- DATASET EXCERPT:
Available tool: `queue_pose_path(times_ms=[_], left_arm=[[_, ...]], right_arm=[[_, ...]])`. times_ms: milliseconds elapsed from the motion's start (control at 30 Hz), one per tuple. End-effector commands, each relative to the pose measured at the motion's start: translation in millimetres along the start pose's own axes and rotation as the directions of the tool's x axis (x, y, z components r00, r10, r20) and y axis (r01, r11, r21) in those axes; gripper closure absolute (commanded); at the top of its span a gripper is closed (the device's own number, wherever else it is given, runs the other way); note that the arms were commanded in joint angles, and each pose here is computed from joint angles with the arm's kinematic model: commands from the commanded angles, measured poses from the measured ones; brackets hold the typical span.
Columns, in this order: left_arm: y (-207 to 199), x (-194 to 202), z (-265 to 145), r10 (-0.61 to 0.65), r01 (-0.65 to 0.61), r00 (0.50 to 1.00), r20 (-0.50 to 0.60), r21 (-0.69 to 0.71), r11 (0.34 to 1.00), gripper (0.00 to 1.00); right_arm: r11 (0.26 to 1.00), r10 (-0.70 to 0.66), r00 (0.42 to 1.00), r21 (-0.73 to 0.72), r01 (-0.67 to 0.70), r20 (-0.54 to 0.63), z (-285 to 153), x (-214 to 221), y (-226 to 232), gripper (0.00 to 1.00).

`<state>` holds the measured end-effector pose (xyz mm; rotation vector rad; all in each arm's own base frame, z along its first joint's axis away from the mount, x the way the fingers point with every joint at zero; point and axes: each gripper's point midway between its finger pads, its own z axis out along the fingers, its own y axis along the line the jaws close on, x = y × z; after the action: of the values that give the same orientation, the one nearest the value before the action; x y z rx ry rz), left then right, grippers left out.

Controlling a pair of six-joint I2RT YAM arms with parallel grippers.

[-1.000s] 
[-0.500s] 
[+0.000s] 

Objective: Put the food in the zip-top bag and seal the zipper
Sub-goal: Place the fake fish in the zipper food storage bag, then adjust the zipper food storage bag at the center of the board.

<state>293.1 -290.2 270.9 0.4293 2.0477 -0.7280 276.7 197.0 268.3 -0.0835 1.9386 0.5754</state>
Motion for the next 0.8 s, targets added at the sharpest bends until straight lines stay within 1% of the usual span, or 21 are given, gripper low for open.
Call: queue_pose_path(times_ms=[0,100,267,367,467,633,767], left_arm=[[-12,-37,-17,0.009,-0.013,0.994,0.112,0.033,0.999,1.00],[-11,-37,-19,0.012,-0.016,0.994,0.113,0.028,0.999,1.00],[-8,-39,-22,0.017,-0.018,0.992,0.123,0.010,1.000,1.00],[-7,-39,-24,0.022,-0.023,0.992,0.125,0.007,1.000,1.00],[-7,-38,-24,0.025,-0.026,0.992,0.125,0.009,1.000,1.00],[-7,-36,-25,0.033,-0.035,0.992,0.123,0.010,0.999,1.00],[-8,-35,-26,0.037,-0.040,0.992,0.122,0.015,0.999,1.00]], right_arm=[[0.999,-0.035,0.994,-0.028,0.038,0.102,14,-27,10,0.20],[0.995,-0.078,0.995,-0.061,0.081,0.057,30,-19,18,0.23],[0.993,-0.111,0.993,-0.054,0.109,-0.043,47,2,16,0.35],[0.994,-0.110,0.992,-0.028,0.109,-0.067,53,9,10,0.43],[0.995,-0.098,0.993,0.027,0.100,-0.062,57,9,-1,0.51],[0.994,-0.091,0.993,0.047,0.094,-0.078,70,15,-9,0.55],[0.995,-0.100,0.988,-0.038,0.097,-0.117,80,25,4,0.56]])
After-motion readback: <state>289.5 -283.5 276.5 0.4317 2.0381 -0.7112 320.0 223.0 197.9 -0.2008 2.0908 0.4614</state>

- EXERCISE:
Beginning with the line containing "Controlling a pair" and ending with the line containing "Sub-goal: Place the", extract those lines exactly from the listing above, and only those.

- RESPONSE BOX:
Controlling a pair of six-joint I2RT YAM arms with parallel grippers.

[-1.000s] 
[-0.500s] 
[+0.000s] 

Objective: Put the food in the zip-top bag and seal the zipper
Sub-goal: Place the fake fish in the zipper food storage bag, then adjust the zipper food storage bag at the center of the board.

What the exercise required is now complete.